Get degree of a node (number of hyperedges it belongs to).

node_weighted_degree(node_id)

Get weighted degree: sum of weights of incident hyperedges.

incident_edges(node_id)

Get hyperedges incident to a node.

neighbors(node_id)

Get all nodes connected to a node via any hyperedge.

is_connected()

Check if the hypergraph is connected via BFS.

incidence_matrix()

Compute incidence matrix H.

H[v][e] = 1 if node v is in hyperedge e, 0 otherwise.

RETURNS DESCRIPTION
tuple[list[str], list[str], list[list[float]]]

(node_ids, edge_ids, matrix H)

laplacian_matrix()

Compute hypergraph Laplacian: L_H = D_v - H W D_e^{-1} H^T.

Where: - D_v: diagonal node degree matrix - W: diagonal hyperedge weight matrix - D_e: diagonal hyperedge degree matrix - H: incidence matrix

RETURNS DESCRIPTION
tuple[list[str], list[list[float]]]

(node_ids, Laplacian matrix)

analyze()

Perform spectral analysis of the hypergraph.

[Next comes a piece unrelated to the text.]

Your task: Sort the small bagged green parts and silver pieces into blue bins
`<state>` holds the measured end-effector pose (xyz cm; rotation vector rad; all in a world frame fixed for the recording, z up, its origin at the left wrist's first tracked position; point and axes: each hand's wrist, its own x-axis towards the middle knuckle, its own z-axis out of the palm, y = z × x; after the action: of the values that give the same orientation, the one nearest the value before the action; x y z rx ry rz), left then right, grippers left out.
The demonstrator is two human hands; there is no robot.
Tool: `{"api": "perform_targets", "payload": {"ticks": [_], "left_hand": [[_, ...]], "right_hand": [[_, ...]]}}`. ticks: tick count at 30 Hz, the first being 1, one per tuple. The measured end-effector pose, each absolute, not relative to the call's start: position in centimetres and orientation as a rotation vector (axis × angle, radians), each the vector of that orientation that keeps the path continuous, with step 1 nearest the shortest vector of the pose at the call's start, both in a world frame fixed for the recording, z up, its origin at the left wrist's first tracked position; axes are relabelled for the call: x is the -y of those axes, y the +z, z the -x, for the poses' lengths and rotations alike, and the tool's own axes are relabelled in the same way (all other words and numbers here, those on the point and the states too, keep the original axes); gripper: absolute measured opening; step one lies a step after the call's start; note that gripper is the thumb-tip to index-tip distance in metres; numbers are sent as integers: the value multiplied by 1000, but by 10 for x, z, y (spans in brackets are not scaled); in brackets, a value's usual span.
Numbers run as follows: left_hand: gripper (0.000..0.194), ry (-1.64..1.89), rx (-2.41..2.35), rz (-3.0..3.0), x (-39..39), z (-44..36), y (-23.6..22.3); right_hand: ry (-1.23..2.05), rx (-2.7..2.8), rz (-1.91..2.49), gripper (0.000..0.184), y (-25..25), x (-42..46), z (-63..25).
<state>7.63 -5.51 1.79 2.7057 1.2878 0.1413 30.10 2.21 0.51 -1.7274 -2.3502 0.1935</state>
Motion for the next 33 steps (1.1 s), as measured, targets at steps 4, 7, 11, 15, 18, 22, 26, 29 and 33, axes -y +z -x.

Computes eigenvalues of the hypergraph Laplacian and derives connectivity and consensus convergence metrics.

RETURNS DESCRIPTION
HypergraphAnalysis

HypergraphAnalysis with spectral properties

from_graph(edges, weights=None) classmethod

Create a hypergraph from a standard graph.

Each edge becomes a 2-hyperedge.

PARAMETER DESCRIPTION
edges

List of (source, target) pairs

TYPE: list[tuple[str, str]]

weights

Optional edge weights

TYPE: dict[tuple[str, str], float] | None DEFAULT: None

RETURNS DESCRIPTION
HypergraphNetwork

HypergraphNetwork with 2-hyperedges

clique_expansion(groups, weights=None) classmethod

Create a hypergraph from clique groups.

Each group of nodes becomes a hyperedge.

PARAMETER DESCRIPTION
groups

List of node groups

TYPE: list[set[str]]

weights

Optional weights per group

TYPE: list[float] | None DEFAULT: None

RETURNS DESCRIPTION
HypergraphNetwork

HypergraphNetwork

analyze_group_coordination()

Analyze group coordination patterns.

Returns metrics about how effectively the hypergraph supports multi-party coordination.